Re: Flink Checkpoint runs slow for low load stream

Tzu-Li (Gordon) Tai Tue, 04 Oct 2016 01:26:23 -0700

Hi,

Helping out here: this is the PR for async Kafka offset committing - 
https://github.com/apache/flink/pull/2574.
It has already been merged into the master and release-1.1 branches, so you can 
try out the changes now if you’d like.
The change should also be included in the 1.1.3 release, which the Flink 
community is discussing to release soon.


Will definitely be helpful if you can provide feedback afterwards!

Best Regards,
Gordon


On October 3, 2016 at 9:40:14 PM, Chakravarthy varaga 
([email protected]) wrote:

Hi Stephan,

    Is the Async kafka offset commit released in 1.3.1?

Varaga

On Wed, Sep 28, 2016 at 9:49 AM, Chakravarthy varaga <[email protected]> 
wrote:
Hi Stephan,

     That should be great. Let me know once the fix is done and the snapshot 
version to use, I'll check and revert then.
     Can you also share the JIRA that tracks the issue?
 
     With regards to offset commit issue, I'm not sure as to how to proceed 
here. Probably I'll use your fix first and see if the problem reoccurs.

Thanks much
Varaga

On Tue, Sep 27, 2016 at 7:46 PM, Stephan Ewen <[email protected]> wrote:
@CVP

Flink stores in checkpoints in your case only the Kafka offsets (few bytes) and 
the custom state (e).

Here is an illustration of the checkpoint and what is stored (from the Flink 
docs).
https://ci.apache.org/projects/flink/flink-docs-master/internals/stream_checkpointing.html


I am quite puzzled why the offset committing problem occurs only for one input, 
and not for the other.
I am preparing a fix for 1.2, possibly going into 1.1.3 as well.
Could you try out a snapshot version to see if that fixes your problem?

Greetings,
Stephan



On Tue, Sep 27, 2016 at 2:24 PM, Chakravarthy varaga <[email protected]> 
wrote:
Hi Stefan,

     Thanks a million for your detailed explanation. I appreciate it.

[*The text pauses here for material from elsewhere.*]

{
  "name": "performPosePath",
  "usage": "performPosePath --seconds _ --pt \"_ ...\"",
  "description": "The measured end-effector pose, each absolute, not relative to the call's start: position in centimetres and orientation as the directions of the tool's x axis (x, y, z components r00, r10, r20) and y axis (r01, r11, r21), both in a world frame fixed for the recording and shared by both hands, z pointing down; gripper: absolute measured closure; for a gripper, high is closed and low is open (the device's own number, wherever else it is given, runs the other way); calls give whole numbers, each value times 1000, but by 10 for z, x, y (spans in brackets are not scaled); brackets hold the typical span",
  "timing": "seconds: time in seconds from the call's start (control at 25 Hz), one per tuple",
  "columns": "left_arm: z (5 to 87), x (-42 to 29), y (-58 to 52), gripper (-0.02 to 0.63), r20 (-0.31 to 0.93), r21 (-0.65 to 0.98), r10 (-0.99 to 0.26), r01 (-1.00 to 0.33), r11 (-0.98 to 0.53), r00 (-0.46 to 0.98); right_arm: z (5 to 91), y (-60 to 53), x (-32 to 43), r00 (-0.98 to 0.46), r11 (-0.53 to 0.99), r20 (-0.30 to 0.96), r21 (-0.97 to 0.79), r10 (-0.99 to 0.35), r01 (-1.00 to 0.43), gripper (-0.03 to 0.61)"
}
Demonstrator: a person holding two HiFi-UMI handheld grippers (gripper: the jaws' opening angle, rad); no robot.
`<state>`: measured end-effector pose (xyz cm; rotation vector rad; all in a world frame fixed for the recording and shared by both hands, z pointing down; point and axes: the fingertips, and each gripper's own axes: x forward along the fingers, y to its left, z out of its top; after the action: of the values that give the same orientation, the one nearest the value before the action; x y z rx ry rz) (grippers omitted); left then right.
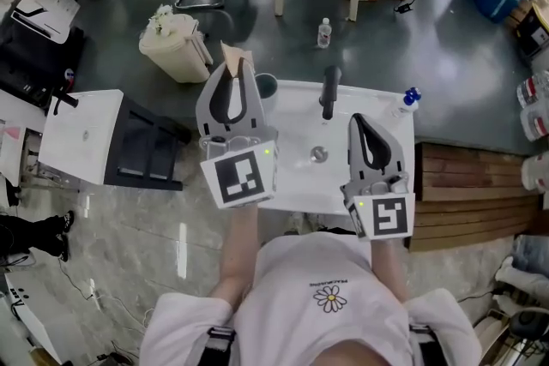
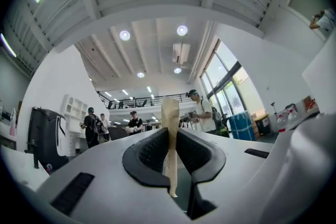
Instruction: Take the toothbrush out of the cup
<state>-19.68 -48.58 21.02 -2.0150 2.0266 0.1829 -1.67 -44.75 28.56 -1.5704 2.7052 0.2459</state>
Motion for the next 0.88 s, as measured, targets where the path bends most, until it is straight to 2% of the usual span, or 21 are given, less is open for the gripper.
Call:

     -  The zookeeper bundled with kafka 0.9.0.1 was used to start zookeeper. 
There is only 1 instance (standalone) of zookeeper running on my localhost 
(ubuntu 14.04)
     -  There is only 1 Kafka broker (version: 0.9.0.1 )

     With regards to Flink cluster there's only 1 JM & 2 TMs started with no 
HA. I presume this does not use zookeeper anyways as it runs as standalone 
cluster.

 
     BTW., The kafka connector version that I use is as suggested in the flink 
connectors page.
       <dependency>
              <groupId>org.apache.flink</groupId>
              <artifactId>flink-connector-kafka-0.9_2.10</artifactId>
              <version>1.1.1</version>
        </dependency>
 
     Do you see any issues with versions?
   
     1) Do you have benchmarks wrt., to checkpointing in flink?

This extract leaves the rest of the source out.